Thursday, November 12, 2015

Should our sources of income and assets be disclosed?

In this digital age where disclosure has taken over discretion, and collection and sharing of data is so much more convenient, should we contemporaneously limit the definition of privacy? Should an individual’s right to privacy be overridden by the state’s interest in collecting taxes? Should our assets and income no longer remain secret from our taxing authorities?


The certainty of taxes is too daunting. Almost every inflow of asset, whether as hard-earned income or gratuitously received, is subject to at least one type of tax. Hence, it has been the interest of all governments to compel taxpayers to disclose their sources of assets. And it has been the interest of taxpayers to keep secret their assets. Between two interests, the Philippines has favored secrecy over tax collection.

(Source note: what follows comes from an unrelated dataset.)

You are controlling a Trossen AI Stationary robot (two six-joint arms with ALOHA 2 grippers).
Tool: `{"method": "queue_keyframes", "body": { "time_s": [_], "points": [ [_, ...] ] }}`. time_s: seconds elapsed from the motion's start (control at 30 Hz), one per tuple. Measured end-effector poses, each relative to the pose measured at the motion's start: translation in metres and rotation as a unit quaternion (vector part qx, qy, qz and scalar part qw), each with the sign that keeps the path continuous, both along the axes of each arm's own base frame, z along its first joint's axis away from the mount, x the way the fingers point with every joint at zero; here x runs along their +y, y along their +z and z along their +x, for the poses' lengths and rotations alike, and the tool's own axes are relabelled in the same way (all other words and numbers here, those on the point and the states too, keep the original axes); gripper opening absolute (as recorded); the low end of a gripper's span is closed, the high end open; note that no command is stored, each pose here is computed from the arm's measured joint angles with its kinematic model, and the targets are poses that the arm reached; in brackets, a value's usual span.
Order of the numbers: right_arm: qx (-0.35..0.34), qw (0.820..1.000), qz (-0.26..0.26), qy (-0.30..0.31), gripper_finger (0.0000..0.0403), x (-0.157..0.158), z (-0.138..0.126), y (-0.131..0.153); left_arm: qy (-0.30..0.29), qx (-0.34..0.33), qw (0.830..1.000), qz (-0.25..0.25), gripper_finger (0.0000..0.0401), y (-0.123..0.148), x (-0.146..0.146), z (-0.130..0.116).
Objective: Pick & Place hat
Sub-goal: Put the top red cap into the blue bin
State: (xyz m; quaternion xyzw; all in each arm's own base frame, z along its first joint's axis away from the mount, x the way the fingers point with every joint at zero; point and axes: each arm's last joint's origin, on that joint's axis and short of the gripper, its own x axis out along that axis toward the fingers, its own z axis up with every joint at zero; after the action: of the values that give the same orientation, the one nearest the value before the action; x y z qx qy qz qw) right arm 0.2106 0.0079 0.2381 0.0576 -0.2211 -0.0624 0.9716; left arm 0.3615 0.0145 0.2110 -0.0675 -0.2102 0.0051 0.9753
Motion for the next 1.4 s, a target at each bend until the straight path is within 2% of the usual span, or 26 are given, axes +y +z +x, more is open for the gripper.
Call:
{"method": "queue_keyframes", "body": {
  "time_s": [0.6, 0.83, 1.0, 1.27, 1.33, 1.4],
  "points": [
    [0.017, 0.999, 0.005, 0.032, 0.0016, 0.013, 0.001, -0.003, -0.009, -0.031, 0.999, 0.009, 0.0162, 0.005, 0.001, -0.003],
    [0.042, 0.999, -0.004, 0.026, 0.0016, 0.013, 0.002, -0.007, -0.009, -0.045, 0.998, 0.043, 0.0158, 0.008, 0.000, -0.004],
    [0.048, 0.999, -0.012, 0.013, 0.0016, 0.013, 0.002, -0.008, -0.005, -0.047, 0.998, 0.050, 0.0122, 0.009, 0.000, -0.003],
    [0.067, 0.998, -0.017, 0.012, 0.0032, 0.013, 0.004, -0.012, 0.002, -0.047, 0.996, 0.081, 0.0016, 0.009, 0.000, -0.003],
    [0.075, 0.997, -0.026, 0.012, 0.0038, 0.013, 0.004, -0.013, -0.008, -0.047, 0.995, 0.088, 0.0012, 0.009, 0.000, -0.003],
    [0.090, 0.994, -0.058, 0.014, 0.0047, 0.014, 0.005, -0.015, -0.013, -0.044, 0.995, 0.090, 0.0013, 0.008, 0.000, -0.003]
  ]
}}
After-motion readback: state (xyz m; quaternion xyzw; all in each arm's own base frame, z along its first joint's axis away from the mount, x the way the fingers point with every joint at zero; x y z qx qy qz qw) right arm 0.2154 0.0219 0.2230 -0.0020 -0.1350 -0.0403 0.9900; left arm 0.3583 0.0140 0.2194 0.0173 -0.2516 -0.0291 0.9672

In the deliberations of Bank Secrecy Law, enacted in 1955, the Congress recognized that “[m]any people do not deposit their money in banks or invest in bonds for fear that the tax collection agencies of our Government might make inquiries or investigations about their bonds and deposits for purposes of taxation... While it is true that many tax evaders will evade liability for tax evasion if this bill is approved, it is believed that the benefits that will accrue to our economy in enacting this bill to law will counter-balance immeasurable the losses of the Government from such tax evasion.”

The Bank Secrecy Law prohibits involuntary disclosure of bank deposits, i.e., these deposits “may not be examined, inquired or looked into” by the government. Hence, disclosure made by the depositor, of course, is not prohibited. Can the taxpayers, nonetheless, becompelled to make disclosures?

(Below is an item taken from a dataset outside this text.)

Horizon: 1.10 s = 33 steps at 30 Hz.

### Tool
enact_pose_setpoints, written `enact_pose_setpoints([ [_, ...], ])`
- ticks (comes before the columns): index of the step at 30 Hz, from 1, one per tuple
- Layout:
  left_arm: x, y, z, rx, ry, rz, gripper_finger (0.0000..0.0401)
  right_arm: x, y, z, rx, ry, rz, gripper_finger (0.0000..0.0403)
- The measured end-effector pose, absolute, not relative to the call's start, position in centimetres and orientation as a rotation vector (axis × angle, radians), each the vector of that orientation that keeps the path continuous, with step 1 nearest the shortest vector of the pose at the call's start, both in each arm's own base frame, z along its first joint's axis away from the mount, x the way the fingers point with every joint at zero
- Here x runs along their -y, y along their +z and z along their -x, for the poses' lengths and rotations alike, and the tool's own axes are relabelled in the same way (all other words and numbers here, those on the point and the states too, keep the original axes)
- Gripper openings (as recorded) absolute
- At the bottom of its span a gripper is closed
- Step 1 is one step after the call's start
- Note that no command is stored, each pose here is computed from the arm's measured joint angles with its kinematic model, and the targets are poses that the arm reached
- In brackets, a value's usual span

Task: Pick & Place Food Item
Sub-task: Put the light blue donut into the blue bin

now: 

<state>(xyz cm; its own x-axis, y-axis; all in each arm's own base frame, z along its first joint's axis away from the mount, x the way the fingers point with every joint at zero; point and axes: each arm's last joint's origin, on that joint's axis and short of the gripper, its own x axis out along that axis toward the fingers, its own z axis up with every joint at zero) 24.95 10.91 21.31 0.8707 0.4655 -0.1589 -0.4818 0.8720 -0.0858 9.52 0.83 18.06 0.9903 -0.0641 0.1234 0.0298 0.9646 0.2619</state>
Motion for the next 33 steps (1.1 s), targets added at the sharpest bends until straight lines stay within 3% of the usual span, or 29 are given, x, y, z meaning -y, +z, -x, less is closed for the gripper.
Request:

The Department of Finance (DoF) and the Bureau of Internal Revenue (BIR) seem to be uncertain. The BIR has suspended, on a yearly basis, the implementation of the compulsory disclosure of certain income and asset information.

In 2011, the DoF, upon recommendation of the BIR, promulgated Revenue Regulations (RR) No. 2-2011, which required, for the first time, the disclosure of (a) income already subject to final withholding tax (FWT), and (b) those excluded from gross income, referred to as “Supplemental Information.”

Interest from bank deposits is income subject to FWT. Such FWT is reported and paid by the payor-banks. Assets received gratuitously,via donation or succession, are excluded from gross income. The donor’s or estate tax on these gratuitous transfers is reported and paid by the grantor. Hence, these inflows of assets are supposed to have been previously reported. Nonetheless, under RR 2-2014, these items have to be disclosed by the recipient in his own income tax return, under the pain of perjury. Further, income exempt under a tax treaty, even if excluded from gross income, is likewise a required disclosure under RR 2-2014.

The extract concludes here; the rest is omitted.